Unsere Idee war, langsam von Nordthailand nach Laos und Vietnam zu reisen. Alle 3-5 Tage in einen Zug oder Bus zu steigen, 2-3 Stunden zu fahren und am Zielort zu Fuss die Umgebung zu erkunden. Die wenigen Erfahrungen in Thailand zeigten uns verwöhnten Schweizern schnell, dass diese Vorstellung à la in Burgdorf in den Zug steigen und in Hasle-Rüeggsau aussteigen in Südostasien Utopie ist. Meist fahren Busse von Grossstadt zu Grossstadt in mindestens sechs Stunden Fahrtzeit. Verlässliche Informationen zu finden endet zudem fast jedes Mal in stundenlangen Recherchen. Nach den zwei rund acht stündigen Busfahrten in Thailand fühlten wir uns beide Male elend und krank - für zwei Tage. Diese Art zu reisen ist wohl definitiv nichts für uns.
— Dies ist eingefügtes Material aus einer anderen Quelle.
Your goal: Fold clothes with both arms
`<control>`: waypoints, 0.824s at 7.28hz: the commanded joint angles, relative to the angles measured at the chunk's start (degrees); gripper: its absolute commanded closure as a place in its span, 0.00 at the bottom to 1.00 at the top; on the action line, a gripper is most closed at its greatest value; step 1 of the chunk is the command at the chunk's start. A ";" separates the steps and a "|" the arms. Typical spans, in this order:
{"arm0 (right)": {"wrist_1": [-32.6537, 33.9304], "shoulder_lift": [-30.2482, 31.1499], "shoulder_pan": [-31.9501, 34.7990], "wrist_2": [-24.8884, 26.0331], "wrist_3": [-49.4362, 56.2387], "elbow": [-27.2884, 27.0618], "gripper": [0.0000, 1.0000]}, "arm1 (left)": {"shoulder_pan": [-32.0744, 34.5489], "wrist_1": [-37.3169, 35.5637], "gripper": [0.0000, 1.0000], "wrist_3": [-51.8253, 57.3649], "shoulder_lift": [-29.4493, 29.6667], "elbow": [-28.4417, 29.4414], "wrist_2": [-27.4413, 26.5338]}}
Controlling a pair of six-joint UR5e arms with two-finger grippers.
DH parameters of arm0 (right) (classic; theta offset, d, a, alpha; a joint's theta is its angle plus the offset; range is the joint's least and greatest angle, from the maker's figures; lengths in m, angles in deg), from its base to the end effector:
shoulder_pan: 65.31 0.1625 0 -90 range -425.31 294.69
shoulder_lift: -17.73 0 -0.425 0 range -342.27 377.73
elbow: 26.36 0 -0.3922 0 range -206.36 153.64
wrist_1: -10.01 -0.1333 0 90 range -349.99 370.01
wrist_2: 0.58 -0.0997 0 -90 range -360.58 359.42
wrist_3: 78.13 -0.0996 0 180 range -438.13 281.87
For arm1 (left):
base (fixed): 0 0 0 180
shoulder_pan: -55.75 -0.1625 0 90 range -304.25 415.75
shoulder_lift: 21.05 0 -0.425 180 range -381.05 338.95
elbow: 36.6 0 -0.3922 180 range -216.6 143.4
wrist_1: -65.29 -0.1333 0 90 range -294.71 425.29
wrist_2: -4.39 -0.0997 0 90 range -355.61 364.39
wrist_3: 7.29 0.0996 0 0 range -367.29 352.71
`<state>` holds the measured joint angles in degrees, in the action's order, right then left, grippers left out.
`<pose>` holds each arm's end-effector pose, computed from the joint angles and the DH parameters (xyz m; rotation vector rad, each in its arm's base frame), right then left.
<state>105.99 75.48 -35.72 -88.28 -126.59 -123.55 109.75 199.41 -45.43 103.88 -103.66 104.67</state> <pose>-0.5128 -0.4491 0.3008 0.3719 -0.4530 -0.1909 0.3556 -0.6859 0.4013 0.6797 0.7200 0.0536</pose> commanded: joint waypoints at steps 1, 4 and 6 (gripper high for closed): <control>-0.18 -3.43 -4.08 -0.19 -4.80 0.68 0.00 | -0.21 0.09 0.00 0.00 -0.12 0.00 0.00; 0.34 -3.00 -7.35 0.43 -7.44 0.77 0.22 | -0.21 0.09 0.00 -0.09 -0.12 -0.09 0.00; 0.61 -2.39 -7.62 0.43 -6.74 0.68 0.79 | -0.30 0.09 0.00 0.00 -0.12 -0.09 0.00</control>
Ein weiterer für uns tatsächlich überraschender Faktor liess uns zusätzlich über unsere Ideen nachdenken: wir waren vor und auf der gesamten Reise fest überzeugt, dass es uns niemals zu heiss sein könnte. Selbst im Hochsommer in der iranischen Wüste konnten unsere dankbaren Körper gut damit umgehen. Der südostasiatische Sommerbeginn hat uns allerdings eines Besseren belehrt. Die Hitze kombiniert mit der hohen Luftfeuchtigkeit und der Sonnenintensität verlangt alles von uns ab. Nach nur fünfzehn flachen Kilometern sind wir fix und fertig. Wir trinken inzwischen töglich sechs Liter Wasser und sind dennoch dehydriert. An unseren Elektrolyte-Haushalt möchte ich gar nicht erst denken. All dies liess uns unser Langzeitziel in Südostasien vorziehen und so setzten wir uns wiedereinmal in ein Flugzeug und flogen direkt von Thailand auf die Philippinen. Warum es uns hierher verschlagen hat verraten wir im nächsten Beitrag.